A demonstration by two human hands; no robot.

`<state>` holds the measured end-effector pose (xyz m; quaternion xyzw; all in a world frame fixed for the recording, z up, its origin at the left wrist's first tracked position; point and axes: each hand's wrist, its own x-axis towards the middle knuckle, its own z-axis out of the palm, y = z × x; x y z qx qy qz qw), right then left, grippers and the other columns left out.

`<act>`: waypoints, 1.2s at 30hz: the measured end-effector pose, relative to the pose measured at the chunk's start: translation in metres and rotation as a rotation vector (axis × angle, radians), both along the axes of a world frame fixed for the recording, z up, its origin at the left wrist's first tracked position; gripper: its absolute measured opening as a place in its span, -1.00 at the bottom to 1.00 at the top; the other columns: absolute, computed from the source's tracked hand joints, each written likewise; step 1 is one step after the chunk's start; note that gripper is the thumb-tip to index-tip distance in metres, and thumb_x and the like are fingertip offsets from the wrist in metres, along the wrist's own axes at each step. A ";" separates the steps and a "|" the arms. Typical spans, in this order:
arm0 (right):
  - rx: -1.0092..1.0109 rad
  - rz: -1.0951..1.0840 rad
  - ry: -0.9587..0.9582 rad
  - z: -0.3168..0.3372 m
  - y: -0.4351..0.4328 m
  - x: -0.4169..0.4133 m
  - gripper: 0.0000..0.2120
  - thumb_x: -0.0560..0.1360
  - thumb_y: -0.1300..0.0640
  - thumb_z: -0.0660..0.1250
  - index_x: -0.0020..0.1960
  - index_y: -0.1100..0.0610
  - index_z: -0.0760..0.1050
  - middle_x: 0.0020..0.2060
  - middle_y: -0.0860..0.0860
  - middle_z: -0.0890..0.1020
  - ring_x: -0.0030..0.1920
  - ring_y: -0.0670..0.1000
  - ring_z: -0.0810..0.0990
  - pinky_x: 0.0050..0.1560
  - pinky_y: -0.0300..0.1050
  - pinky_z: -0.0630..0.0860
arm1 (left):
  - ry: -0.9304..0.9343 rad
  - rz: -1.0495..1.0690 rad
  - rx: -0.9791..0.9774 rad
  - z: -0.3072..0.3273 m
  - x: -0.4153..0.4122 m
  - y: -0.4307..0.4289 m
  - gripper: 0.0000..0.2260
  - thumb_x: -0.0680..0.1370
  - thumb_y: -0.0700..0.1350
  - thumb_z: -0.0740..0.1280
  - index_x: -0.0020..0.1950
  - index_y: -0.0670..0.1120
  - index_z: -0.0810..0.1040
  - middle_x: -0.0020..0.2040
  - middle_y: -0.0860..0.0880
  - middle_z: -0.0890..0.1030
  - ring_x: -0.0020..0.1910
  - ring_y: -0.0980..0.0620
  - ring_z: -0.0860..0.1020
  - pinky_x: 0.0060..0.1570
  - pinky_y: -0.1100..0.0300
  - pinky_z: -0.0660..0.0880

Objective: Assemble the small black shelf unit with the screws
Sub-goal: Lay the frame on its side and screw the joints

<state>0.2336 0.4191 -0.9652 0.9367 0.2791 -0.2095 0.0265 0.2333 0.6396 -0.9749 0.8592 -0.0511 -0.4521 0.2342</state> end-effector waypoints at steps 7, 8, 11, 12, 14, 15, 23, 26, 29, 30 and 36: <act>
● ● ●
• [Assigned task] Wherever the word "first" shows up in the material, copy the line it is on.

• [Result of the task]
`<state>` holds the measured end-effector pose (xyz m; quaternion xyzw; all in a world frame fixed for the recording, z up, its origin at the left wrist's first tracked position; point and axes: each hand's wrist, its own x-axis towards the middle knuckle, its own z-axis out of the palm, y = z × x; x y z qx qy qz qw), right then left, grippers and the other columns left out.
`<act>`: waypoints, 1.2s at 30hz: the measured end-effector pose, relative to the pose measured at the chunk's start: translation in metres and rotation as a rotation vector (axis × angle, radians), both along the axes of a world frame fixed for the recording, z up, its origin at the left wrist's first tracked position; gripper: its absolute measured opening as a place in its span, -1.00 at the bottom to 1.00 at the top; the other columns: absolute, computed from the source's tracked hand joints, each written likewise; step 1 is one step after the chunk's start; note that gripper is the thumb-tip to index-tip distance in metres, and thumb_x and the like are fingertip offsets from the wrist in metres, along the wrist's own axes at each step. A ";" separates the steps and a "|" the arms. Typical spans, in this order:

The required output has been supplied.